Stored data entries
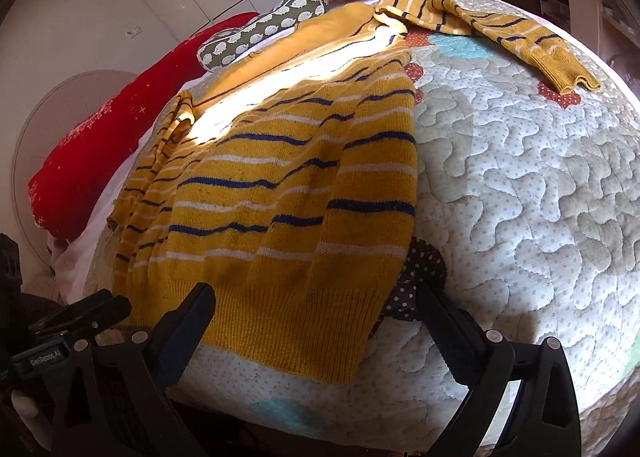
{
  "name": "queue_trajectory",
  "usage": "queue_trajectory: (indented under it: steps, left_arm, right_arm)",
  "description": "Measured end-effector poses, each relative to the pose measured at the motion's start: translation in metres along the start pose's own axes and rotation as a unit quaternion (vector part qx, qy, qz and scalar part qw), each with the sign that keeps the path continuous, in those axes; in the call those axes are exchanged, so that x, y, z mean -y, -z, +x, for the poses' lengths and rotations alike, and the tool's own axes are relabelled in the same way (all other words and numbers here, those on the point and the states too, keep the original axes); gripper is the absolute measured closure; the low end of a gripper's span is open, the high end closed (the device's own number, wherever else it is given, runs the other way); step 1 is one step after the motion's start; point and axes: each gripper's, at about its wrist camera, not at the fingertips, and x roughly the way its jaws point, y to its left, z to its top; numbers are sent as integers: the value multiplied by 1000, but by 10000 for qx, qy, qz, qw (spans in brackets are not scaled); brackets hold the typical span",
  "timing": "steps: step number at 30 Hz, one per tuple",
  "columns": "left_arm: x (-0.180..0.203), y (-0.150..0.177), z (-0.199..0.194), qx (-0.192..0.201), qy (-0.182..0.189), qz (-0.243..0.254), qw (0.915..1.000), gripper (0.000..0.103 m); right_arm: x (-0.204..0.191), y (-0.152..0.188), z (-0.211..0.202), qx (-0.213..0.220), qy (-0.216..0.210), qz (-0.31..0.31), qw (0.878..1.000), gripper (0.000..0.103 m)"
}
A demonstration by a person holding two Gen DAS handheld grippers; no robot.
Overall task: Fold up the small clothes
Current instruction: 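Move both tools over the striped sweater toward its hem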
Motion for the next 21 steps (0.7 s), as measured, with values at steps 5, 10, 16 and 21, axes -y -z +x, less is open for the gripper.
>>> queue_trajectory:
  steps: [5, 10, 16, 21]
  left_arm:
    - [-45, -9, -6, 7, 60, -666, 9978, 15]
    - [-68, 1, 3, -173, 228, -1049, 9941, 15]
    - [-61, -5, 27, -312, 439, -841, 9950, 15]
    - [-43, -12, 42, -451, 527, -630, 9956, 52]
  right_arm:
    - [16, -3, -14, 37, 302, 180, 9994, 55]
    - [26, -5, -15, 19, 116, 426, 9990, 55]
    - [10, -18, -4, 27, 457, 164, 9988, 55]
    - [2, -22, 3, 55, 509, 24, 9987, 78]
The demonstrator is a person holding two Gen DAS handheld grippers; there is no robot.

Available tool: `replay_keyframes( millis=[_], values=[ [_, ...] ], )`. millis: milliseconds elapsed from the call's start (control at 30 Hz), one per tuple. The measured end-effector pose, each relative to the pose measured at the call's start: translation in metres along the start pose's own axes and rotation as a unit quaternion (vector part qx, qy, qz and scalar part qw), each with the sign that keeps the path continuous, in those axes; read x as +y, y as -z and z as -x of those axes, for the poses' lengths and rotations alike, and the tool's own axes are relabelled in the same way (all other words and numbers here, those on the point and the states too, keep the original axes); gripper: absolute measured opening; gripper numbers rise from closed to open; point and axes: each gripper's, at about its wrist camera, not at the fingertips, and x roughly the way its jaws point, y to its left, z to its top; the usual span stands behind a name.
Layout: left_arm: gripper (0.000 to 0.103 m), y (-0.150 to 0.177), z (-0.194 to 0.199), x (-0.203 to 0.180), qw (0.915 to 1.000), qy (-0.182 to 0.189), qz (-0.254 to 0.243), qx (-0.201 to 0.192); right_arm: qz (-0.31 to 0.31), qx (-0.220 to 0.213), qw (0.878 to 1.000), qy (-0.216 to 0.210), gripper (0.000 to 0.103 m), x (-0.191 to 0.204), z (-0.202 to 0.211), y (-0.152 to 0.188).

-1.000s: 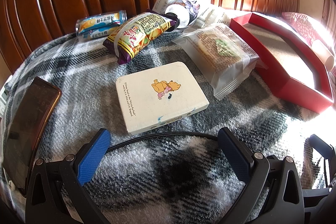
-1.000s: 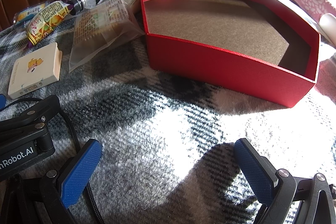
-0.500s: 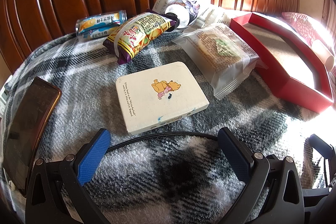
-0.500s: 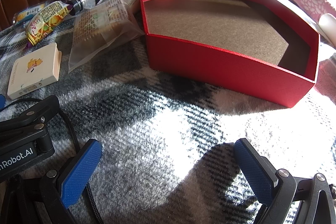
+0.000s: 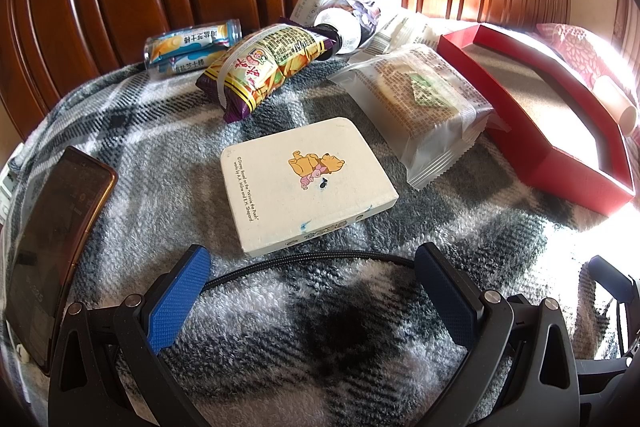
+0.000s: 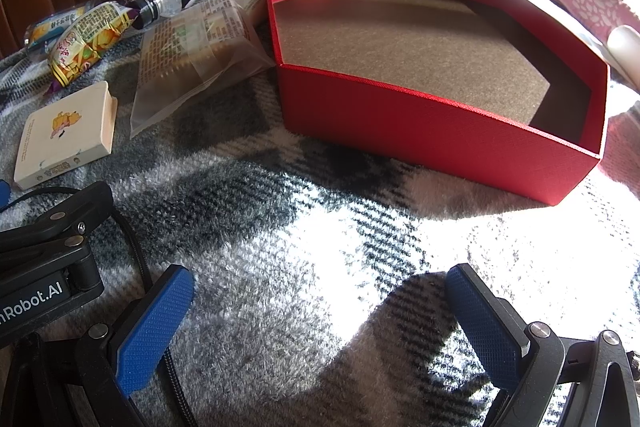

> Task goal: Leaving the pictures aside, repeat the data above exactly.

> Finished task:
{
  "name": "queue_trajectory",
  "usage": "queue_trajectory: (indented under it: steps, left_arm, right_arm)",
  "description": "Measured end-effector poses, each relative to the pose measured at the motion's start: translation in metres along the start pose's own axes and rotation as a unit quaternion (vector part qx, qy, qz and scalar part qw), each with the sign that keeps the path continuous, in those axes; in the call those axes are exchanged, so that x, y, z mean -y, -z, +x, for the poses' lengths and rotations alike, and the tool's own axes are relabelled in the same way (all other words and numbers here, those on the point and the states too, keep the original axes); gripper is the absolute measured closure; the low end of a gripper's span is open, the high end closed (the device's own number, wherever else it is given, runs the other way); step 1 is one step after the motion's start; point and axes: each gripper's, at about its wrist camera, not at the fingertips, and x roughly the way its jaws point, y to its left, z to its top; numbers are sent as integers: the value multiplied by 1000, but by 10000 for qx, qy, qz, qw (spans in brackets are not scaled); brackets hold the typical span",
  "timing": "steps: step number at 30 Hz, one per tuple",
  "columns": "left_arm: x (-0.180..0.203), y (-0.150..0.177), z (-0.199..0.194), qx (-0.192..0.201), qy (-0.182..0.189), qz (-0.243..0.254), qw (0.915..1.000), gripper (0.000..0.103 m); right_arm: x (-0.204..0.191), y (-0.152..0.188), z (-0.211..0.202), qx (-0.213..0.220), qy (-0.216..0.210), qz (-0.31..0.31), qw (0.878..1.000), gripper (0.000..0.103 m)"
}
A demonstration by a person holding two Gen DAS handheld grippers; no robot.
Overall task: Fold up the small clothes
Current instruction: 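Move both tools over the striped sweater toward its hem
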Motion for the next 21 steps (0.7 s), as measured, with values at steps 5, 10, 16 and 21, axes -y -z +x, less is open for the gripper.
>>> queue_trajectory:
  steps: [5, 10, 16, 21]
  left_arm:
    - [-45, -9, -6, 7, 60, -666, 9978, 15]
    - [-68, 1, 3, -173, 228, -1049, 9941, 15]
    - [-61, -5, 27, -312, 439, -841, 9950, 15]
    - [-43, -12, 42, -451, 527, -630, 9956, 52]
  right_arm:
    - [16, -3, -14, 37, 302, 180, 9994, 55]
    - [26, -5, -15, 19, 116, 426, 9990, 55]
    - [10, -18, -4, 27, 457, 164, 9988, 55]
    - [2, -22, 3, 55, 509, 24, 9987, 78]
The demonstrator is a person holding two Gen DAS handheld grippers; there is no robot.

Available tool: `replay_keyframes( millis=[_], values=[ [_, ...] ], )`. millis: milliseconds elapsed from the call's start (control at 30 Hz), one per tuple. The measured end-effector pose, each relative to the pose measured at the call's start: translation in metres along the start pose's own axes and rotation as a unit quaternion (vector part qx, qy, qz and scalar part qw), each with the sign that keeps the path continuous, in those axes; read x as +y, y as -z and z as -x of those axes, for the poses' lengths and rotations alike, and the tool's own axes are relabelled in the same way (all other words and numbers here, those on the point and the states too, keep the original axes); gripper: absolute measured opening; gripper numbers rise from closed to open; point and axes: each gripper's, at about its wrist camera, not at the fingertips, and x roughly the way its jaws point, y to its left, z to its top; the usual span stands behind a name.
Layout: left_arm: gripper (0.000 to 0.103 m), y (-0.150 to 0.177), z (-0.194 to 0.199), x (-0.203 to 0.180), qw (0.915 to 1.000), qy (-0.182 to 0.189), qz (-0.254 to 0.243), qx (-0.201 to 0.192); right_arm: qz (-0.31 to 0.31), qx (-0.220 to 0.213), qw (0.878 to 1.000), qy (-0.216 to 0.210), gripper (0.000 to 0.103 m), x (-0.191 to 0.204), z (-0.202 to 0.211), y (-0.152 to 0.188).

-1.000s: 
-1.000s: 
-0.500s: 
-0.500s: 
+0.000s: 
+0.000s: 

The exercise has been carried out completely.